MUBA nasce nel 1995 con l’idea di creare a Milano un Museo dei Bambini fisso, ma in realtà una sede fissa non c’è e le mostre sono itineranti. Come si è evoluto il progetto iniziale?
Sì, l’idea iniziale era quella di avere una sede fissa dove organizzare mostre ed eventi. Poi una location adatta non si è più trovata e dal 1998 MUBA presenta le proprie mostre presso la Triennale di Milano, tappa di partenza per i successivi spostamenti in altri musei italiani: Torino, Roma, Napoli, Firenze per citarne alcune. MUBA opera, dunque, in modo continuativo su un territorio non solo milanese e si propone come l'unica struttura in Italia specializzata nella realizzazione di percorsi di gioco e mostre interattive per bambini. Dal 2007 inoltre è diventato anche una Fondazione, proprio per dare uno sviluppo più stabile ai nostri progetti.

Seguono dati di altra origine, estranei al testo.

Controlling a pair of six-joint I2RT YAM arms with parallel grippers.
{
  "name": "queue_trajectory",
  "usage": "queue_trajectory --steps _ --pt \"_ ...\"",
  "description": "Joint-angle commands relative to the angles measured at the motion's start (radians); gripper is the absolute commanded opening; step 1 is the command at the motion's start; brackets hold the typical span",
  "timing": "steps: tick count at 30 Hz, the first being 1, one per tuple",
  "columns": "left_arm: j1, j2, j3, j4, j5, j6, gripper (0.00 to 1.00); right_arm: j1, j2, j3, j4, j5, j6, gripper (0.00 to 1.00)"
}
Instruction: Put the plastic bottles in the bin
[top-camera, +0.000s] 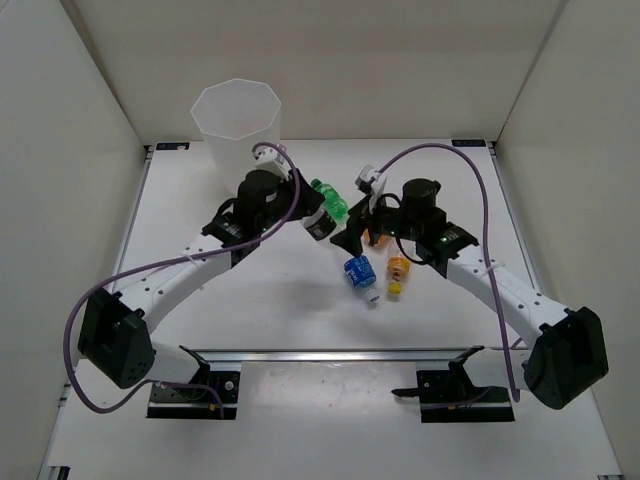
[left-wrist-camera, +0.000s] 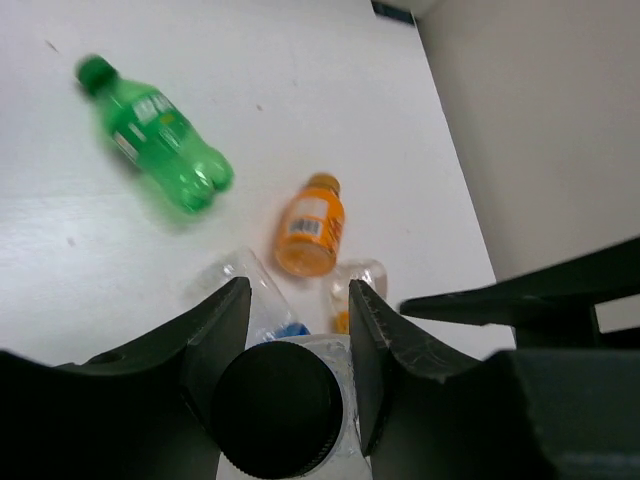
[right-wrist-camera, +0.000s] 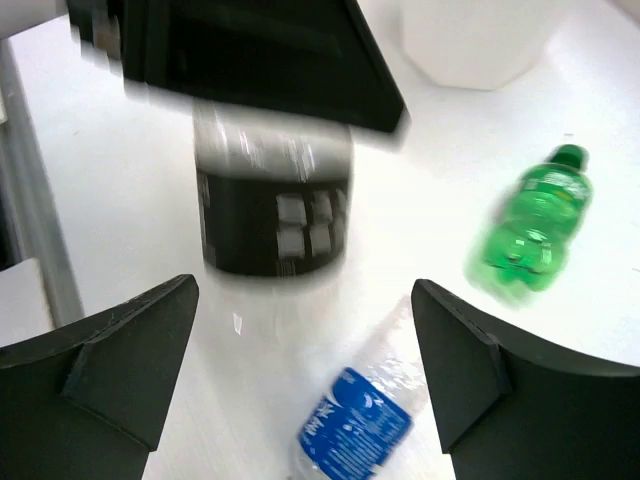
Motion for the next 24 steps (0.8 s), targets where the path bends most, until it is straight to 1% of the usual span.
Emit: queue_trajectory --steps 1,3,4,5,6,7,8,9,10,11,12,13,14,16,18,19,20,21,22,23,24 --pt "0.084 -0.022 0.105 -0.014 0.012 0.037 0.04 -0.073 -0.053 0.047 0.063 0.028 0.034 0.86" --pt "0.145 0.000 0.194 -0.017 0.027 0.063 0.05 -0.138 -0.076 0.043 0.060 0.015 0.063 0.88" --pt "0.182 0.025 0.267 -0.024 0.030 0.079 0.05 -0.171 -0.081 0.039 0.036 0.017 0.049 0.88" --pt "0.193 0.049 0.312 -0.046 0.020 0.103 0.06 -0.195 -0.087 0.038 -0.004 0.029 0.043 0.88" --pt "0.202 0.089 0.411 -0.069 0.004 0.138 0.07 -0.212 -0.090 0.044 -0.022 0.064 0.038 0.89" --pt "0.199 0.111 0.470 -0.084 -0.011 0.160 0.08 -0.225 -0.086 0.041 -0.059 0.086 0.046 0.89" --pt "0.196 0.152 0.574 -0.111 -0.070 0.209 0.11 -0.246 -0.084 0.035 -0.076 0.128 0.045 0.89" --pt "0.181 0.174 0.663 -0.118 -0.170 0.239 0.13 -0.261 -0.084 0.032 -0.105 0.147 0.055 0.89" --pt "0.171 0.215 0.737 -0.109 -0.268 0.293 0.14 -0.290 -0.083 0.030 -0.127 0.197 0.087 0.88" --pt "0.171 0.258 0.771 -0.089 -0.310 0.336 0.18 -0.318 -0.070 0.032 -0.169 0.227 0.101 0.88" --pt "0.190 0.275 0.814 -0.051 -0.383 0.349 0.23 -0.335 -0.060 0.045 -0.194 0.254 0.164 0.89" --pt "0.220 0.313 0.836 -0.020 -0.439 0.353 0.26 -0.373 -0.041 0.055 -0.241 0.262 0.201 0.89" --pt "0.240 0.347 0.846 -0.009 -0.447 0.344 0.27 -0.410 -0.038 0.061 -0.278 0.268 0.207 0.89" --pt "0.308 0.408 0.917 0.008 -0.479 0.335 0.31 -0.442 -0.033 0.056 -0.309 0.259 0.212 0.91" --pt "0.335 0.508 0.969 0.019 -0.538 0.372 0.35 -0.458 -0.041 0.033 -0.312 0.282 0.206 0.92" --pt "0.349 0.530 0.986 0.031 -0.563 0.379 0.39 -0.469 -0.040 0.024 -0.312 0.299 0.199 0.93" --pt "0.354 0.560 0.988 0.048 -0.582 0.410 0.41 -0.472 -0.033 0.018 -0.322 0.305 0.201 0.97" --pt "0.352 0.583 0.974 0.098 -0.620 0.443 0.45 -0.476 -0.032 0.015 -0.332 0.337 0.204 0.99" --pt "0.348 0.600 0.981 0.130 -0.666 0.459 0.52 -0.473 -0.020 0.021 -0.352 0.357 0.213 1.00" --pt "0.352 0.620 0.986 0.140 -0.681 0.479 0.59 -0.473 -0.014 0.021 -0.366 0.382 0.231 1.00" --pt "0.358 0.628 0.983 0.147 -0.678 0.482 0.62 -0.476 -0.006 0.015 -0.372 0.383 0.235 0.99"
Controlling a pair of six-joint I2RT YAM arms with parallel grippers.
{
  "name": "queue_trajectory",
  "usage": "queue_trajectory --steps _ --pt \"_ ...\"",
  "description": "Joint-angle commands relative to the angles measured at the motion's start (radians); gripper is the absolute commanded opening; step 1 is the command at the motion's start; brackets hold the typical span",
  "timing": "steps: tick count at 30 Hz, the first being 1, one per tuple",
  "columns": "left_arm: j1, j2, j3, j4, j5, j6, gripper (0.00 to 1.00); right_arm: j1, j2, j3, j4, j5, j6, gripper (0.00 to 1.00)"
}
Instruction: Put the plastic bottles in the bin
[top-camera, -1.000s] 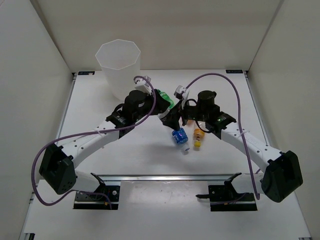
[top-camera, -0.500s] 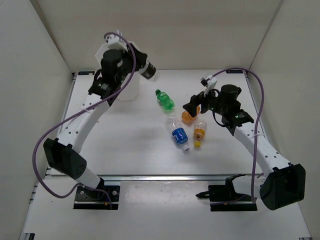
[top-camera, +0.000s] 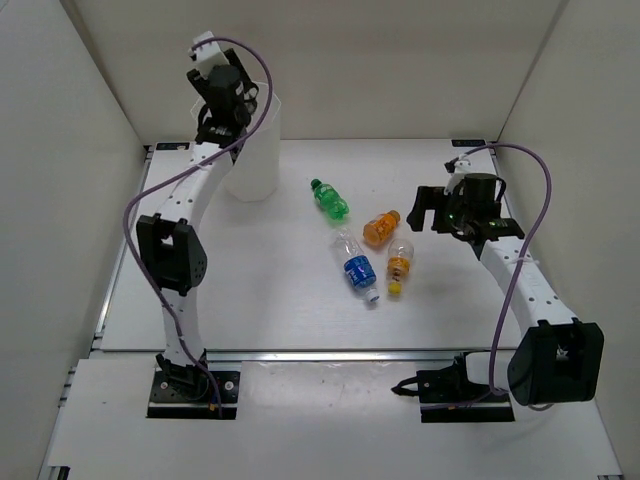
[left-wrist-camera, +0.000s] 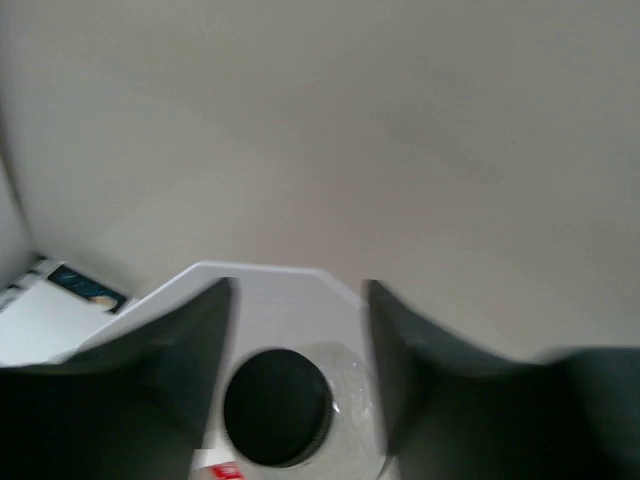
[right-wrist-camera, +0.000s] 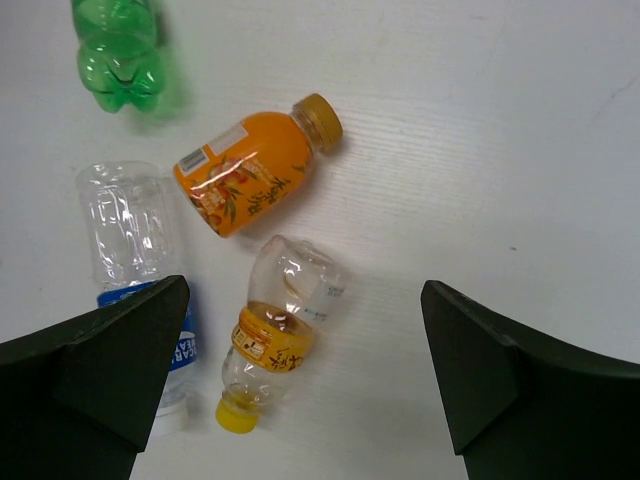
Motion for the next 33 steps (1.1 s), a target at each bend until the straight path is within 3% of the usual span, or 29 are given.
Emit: queue_trajectory --steps 1,2,3,11,17,19,23,25,26,33 --pt "-0.018 0.004 -0.010 0.061 -0.099 0.074 0.75 -0.002 0.023 -0.010 -0.038 0.062 0.049 0.99" --pt "-0.018 0.006 -0.024 0.067 -0.106 0.076 0.92 0.009 0.029 -0.016 -0.042 0.074 0.056 1.00" --pt "-0.021 0.007 -0.023 0.065 -0.126 0.087 0.98 0.022 0.029 -0.025 -0.036 0.077 0.062 0.99" --pt "-0.040 -0.072 0.014 -0.020 -0.040 0.073 0.98 0.127 0.035 -0.108 0.014 0.120 0.191 0.99" --pt "-0.058 -0.236 -0.039 -0.342 0.163 -0.045 0.99 0.234 0.009 -0.204 0.037 0.318 0.329 0.99" --pt "-0.111 -0.308 -0.180 -0.435 0.242 -0.056 0.99 0.255 -0.006 -0.241 0.077 0.344 0.349 0.99" --pt "-0.242 -0.526 -0.484 -0.462 0.242 -0.116 0.98 0.291 0.009 -0.298 0.128 0.378 0.368 0.98" --pt "-0.271 -0.603 -0.646 -0.492 0.374 -0.174 0.98 0.303 0.023 -0.324 0.172 0.392 0.366 0.97" --pt "-0.254 -0.717 -0.834 -0.466 0.474 -0.271 0.99 0.305 0.056 -0.349 0.212 0.402 0.368 0.93" --pt "-0.244 -0.927 -1.012 -0.525 0.489 -0.320 0.98 0.296 0.101 -0.409 0.316 0.396 0.383 0.86"
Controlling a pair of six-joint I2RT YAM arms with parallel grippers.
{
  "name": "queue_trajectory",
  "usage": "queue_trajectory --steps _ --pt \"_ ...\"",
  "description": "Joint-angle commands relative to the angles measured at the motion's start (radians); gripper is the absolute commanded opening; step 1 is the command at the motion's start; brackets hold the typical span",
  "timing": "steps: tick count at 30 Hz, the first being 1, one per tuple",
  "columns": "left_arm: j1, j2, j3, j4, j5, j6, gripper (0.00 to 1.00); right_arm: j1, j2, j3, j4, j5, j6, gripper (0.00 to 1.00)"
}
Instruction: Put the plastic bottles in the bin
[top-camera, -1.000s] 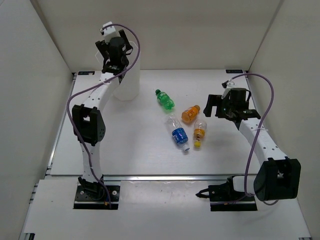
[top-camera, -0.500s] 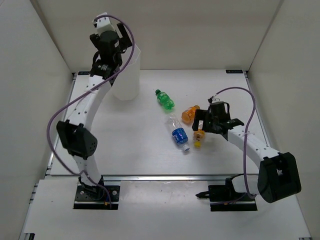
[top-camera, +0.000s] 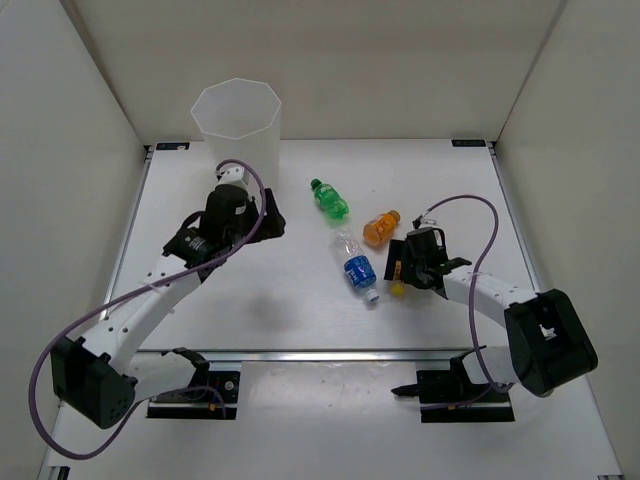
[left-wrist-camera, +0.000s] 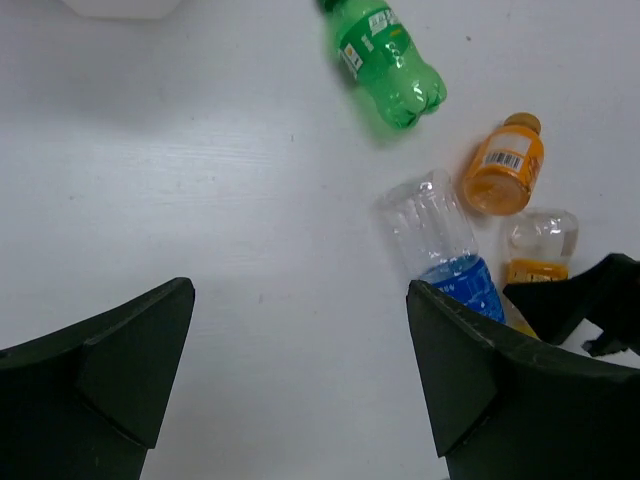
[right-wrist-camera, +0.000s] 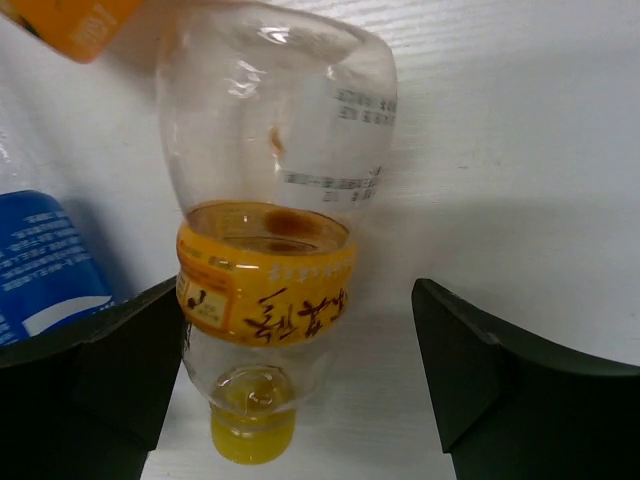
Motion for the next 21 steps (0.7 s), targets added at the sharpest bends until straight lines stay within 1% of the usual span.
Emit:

Ci sono novità in cantiere?
Stiamo collaborando insieme a CityLife alla realizzazione di un Centro culturale per l’infanzia che diventi un vero e proprio polo dove riunire cultura, didattica, scienza e arti dedicate all’educazione e alla crescita dei bambini. Si chiamerà Palazzo delle Scintille e sorgerà sull’area dell’ex padiglione 3 di FieraMilano proponendosi come un punto di riferimento per la città e le famiglie e uno dei più grandi e attivi centri culturali d’Europa. La sua realizzazione è prevista per il 2011. Un progetto a più breve termine è invece quello che riguarda il Centro Remida curato da MUBA, che aprirà ad aprile 2009 vicino alla Triennale Bovisa: ci si occuperà del riuso creativo degli scarti industriali per darvi un nuovo valore emozionale.

Quanto è importante il confronto con la realtà internazionale?
Il confronto con l’estero è sempre importantissimo, tanto che MUBA ospita anche la sede dell’associazione europea dei musei per bambini Hands On! Europe. Questo rappresenta anche la garanzia di un aggiornamento costante del metodo educativo comune a questi musei. I tre capisaldi del metodo sono Hands On! (toccare con le mani), Minds On! (metterci la mente, la creatività) e Hearts On! (farsi trasportare dall’emozione).

Come rendere Milano più ‘family friendly’ dal punto di vista culturale?
Costruendo il Palazzo delle Scintille!